She was living with her girlfriend, Marcella Williams, in an Arlington apartment complex when paramedics discovered the starved corpse of a 9-year-old boy on July 26, 2004. He had been beaten, bore 250 scars and weighed 35 pounds at the time of his death, about half the typical weight for a child his age.

At the time of his death, Davontae was suffering from pneumonia. His cause of death was malnutrition with pneumonia as a contributing factor, according to the Tarrant County Medical Examiner’s Office.

Both Coleman and the boy’s mother were charged with capital murder. But Williams pleaded guilty in 2006 to avoid facing the death penalty at trial. Child Protective Services records showed Williams and her son had been the subject of at least six child abuse investigations.

Coleman’s attorney, John Stickels of Arlington, appealed her death sentence based on how his client was initially charged.

In Texas, there has to be an underlying felony or second crime committed for a defendant to be charged with capital murder. Before 2011, those underlying crimes were murder, kidnapping, burglary, robbery, obstruction or terroristic threat. But in 2011, lawmakers added the killing of a child under the age of 10 to those underlying crimes.

In the Davontae Williams case, prosecutors used kidnapping as the underlying crime. Prosecutors presented evidence that Davontae had been locked in a pantry and kept from leaving his own home.

But Stickels says there was no kidnapping, at least not according to Texas law. His appeal to the U.S. 5th Circuit Court of Appeals in New Orleans based on that claim was rejected late Tuesday, and the U.S. Supreme Court chose not to intervene. 

“It is wrong, it is child abuse, but it’s not kidnapping,” Stickels said. “I’m not saying she’s innocent and did not do something wrong. But it’s just not kidnapping.”

At Coleman’s 2006 trial, it was revealed that the two women bound Davontae’s wrists and sometimes locked him in a pantry. Stickels said that even though the law defines kidnapping as placing someone in an area with the intention of hiding them, it is not kidnapping if a parent places a child in a room to punish him.

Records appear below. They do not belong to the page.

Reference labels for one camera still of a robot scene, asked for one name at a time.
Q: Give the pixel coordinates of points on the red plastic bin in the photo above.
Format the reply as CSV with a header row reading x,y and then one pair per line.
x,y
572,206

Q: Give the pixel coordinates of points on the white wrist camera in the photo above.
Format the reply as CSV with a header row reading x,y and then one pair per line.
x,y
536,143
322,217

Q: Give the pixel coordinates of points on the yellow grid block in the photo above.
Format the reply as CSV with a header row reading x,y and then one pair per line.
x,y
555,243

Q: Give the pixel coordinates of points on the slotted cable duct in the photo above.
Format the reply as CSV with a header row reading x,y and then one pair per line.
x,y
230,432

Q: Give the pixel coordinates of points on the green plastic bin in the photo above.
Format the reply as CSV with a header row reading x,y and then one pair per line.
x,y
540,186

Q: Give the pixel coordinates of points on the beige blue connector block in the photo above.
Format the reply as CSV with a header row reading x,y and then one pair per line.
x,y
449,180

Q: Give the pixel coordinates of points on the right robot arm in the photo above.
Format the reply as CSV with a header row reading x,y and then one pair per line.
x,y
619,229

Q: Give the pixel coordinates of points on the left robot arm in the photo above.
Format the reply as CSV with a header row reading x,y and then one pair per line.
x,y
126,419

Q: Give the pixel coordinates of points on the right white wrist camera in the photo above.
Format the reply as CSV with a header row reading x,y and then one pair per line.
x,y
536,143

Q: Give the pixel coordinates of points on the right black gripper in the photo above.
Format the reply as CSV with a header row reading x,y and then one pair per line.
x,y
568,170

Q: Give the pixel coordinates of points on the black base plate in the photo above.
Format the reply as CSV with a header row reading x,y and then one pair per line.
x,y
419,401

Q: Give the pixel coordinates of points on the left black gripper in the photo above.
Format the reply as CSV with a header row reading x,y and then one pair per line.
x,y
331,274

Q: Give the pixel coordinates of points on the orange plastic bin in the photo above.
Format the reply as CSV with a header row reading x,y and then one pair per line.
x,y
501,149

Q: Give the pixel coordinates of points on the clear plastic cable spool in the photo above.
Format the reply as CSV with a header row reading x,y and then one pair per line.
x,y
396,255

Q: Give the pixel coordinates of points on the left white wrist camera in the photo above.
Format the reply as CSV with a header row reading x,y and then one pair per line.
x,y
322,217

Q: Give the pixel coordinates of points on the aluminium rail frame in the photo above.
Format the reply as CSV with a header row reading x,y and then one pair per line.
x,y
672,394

“Lisa is absolutely innocent of capital murder,” Stickels insisted. “And if they execute her, they will be executing someone who is innocent of capital murder.”

Reports from those prior CPS investigations detailed how Davontae was found to be hungry. In 1999, he and his sister, Destinee, were placed into foster care after Davontae was found to have been beaten with an extension cord. Coleman denied beating him with a cord, and Williams told CPS that they had bound him with one. Davontae, born four months premature, had developmental disabilities, according to a clinical psychologist who examined the boy after he was placed in foster care. 

The two children were eventually returned when Williams promised to stay away from Coleman.

In 2004, Davontae’s case was part of a state review of 1,103 child abuse cases in North Texas that was ordered by Gov. Rick Perry. The state’s Health and Human Services Commission Office of Inspector General found that CPS caseworkers failed 70 percent of the time to act quickly to protect a child in danger.

“It appears that CPS Region 3 [Dallas/Fort Worth] was performing at a minimum standard and often below standards,” Brian Flood, the commission’s inspector general at the time, said in his report to the governor. “When abuse or neglect was indicated in the file, only 30 percent of the time did CPS caseworkers implement the appropriate safety steps for the short term protection of the child.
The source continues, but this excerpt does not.